> _What the exercise asks_: Write the data below out again, with each line matching the original.

> _Dataset extract_:
▼

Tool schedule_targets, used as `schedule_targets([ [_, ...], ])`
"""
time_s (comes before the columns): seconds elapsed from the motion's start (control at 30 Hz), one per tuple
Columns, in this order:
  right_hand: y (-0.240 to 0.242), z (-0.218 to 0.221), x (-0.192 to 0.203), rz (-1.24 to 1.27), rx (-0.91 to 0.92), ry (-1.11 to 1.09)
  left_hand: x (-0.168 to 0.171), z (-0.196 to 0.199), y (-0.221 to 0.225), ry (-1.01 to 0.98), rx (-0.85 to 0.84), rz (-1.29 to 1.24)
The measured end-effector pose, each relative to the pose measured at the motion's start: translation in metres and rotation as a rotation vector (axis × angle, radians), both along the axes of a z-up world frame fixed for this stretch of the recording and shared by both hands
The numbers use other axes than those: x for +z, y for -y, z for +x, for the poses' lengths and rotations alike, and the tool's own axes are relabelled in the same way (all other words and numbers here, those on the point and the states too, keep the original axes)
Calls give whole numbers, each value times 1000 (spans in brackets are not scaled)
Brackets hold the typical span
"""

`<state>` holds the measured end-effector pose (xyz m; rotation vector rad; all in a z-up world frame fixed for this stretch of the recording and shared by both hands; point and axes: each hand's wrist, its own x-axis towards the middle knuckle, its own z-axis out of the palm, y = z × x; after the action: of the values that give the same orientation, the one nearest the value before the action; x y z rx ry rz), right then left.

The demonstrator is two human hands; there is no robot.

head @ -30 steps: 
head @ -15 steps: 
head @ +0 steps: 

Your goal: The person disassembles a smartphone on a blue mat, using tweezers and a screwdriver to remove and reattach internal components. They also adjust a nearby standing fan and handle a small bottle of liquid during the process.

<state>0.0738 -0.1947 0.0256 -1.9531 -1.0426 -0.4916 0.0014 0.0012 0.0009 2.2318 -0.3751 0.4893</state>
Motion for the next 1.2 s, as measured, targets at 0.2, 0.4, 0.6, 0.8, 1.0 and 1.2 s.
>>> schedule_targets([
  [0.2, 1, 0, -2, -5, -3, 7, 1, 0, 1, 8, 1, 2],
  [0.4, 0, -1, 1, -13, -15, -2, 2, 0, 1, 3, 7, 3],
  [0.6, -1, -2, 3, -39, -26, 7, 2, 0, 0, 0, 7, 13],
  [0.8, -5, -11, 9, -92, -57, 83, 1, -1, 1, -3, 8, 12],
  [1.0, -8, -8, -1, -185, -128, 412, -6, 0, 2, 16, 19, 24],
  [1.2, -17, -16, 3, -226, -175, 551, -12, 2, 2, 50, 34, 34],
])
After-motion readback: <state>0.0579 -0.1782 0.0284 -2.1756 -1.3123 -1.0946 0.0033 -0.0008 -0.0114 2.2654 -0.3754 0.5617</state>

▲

> _Answer section_:
Tool schedule_targets, used as `schedule_targets([ [_, ...], ])`
"""
time_s (comes before the columns): seconds elapsed from the motion's start (control at 30 Hz), one per tuple
Columns, in this order:
  right_hand: y (-0.240 to 0.242), z (-0.218 to 0.221), x (-0.192 to 0.203), rz (-1.24 to 1.27), rx (-0.91 to 0.92), ry (-1.11 to 1.09)
  left_hand: x (-0.168 to 0.171), z (-0.196 to 0.199), y (-0.221 to 0.225), ry (-1.01 to 0.98), rx (-0.85 to 0.84), rz (-1.29 to 1.24)
The measured end-effector pose, each relative to the pose measured at the motion's start: translation in metres and rotation as a rotation vector (axis × angle, radians), both along the axes of a z-up world frame fixed for this stretch of the recording and shared by both hands
The numbers use other axes than those: x for +z, y for -y, z for +x, for the poses' lengths and rotations alike, and the tool's own axes are relabelled in the same way (all other words and numbers here, those on the point and the states too, keep the original axes)
Calls give whole numbers, each value times 1000 (spans in brackets are not scaled)
Brackets hold the typical span
"""

`<state>` holds the measured end-effector pose (xyz m; rotation vector rad; all in a z-up world frame fixed for this stretch of the recording and shared by both hands; point and axes: each hand's wrist, its own x-axis towards the middle knuckle, its own z-axis out of the palm, y = z × x; after the action: of the values that give the same orientation, the one nearest the value before the action; x y z rx ry rz), right then left.

The demonstrator is two human hands; there is no robot.

head @ -30 steps: 
head @ -15 steps: 
head @ +0 steps: 

Your goal: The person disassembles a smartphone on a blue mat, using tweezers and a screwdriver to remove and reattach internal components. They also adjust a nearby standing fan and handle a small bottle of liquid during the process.

<state>0.0738 -0.1947 0.0256 -1.9531 -1.0426 -0.4916 0.0014 0.0012 0.0009 2.2318 -0.3751 0.4893</state>
Motion for the next 1.2 s, as measured, targets at 0.2, 0.4, 0.6, 0.8, 1.0 and 1.2 s.
>>> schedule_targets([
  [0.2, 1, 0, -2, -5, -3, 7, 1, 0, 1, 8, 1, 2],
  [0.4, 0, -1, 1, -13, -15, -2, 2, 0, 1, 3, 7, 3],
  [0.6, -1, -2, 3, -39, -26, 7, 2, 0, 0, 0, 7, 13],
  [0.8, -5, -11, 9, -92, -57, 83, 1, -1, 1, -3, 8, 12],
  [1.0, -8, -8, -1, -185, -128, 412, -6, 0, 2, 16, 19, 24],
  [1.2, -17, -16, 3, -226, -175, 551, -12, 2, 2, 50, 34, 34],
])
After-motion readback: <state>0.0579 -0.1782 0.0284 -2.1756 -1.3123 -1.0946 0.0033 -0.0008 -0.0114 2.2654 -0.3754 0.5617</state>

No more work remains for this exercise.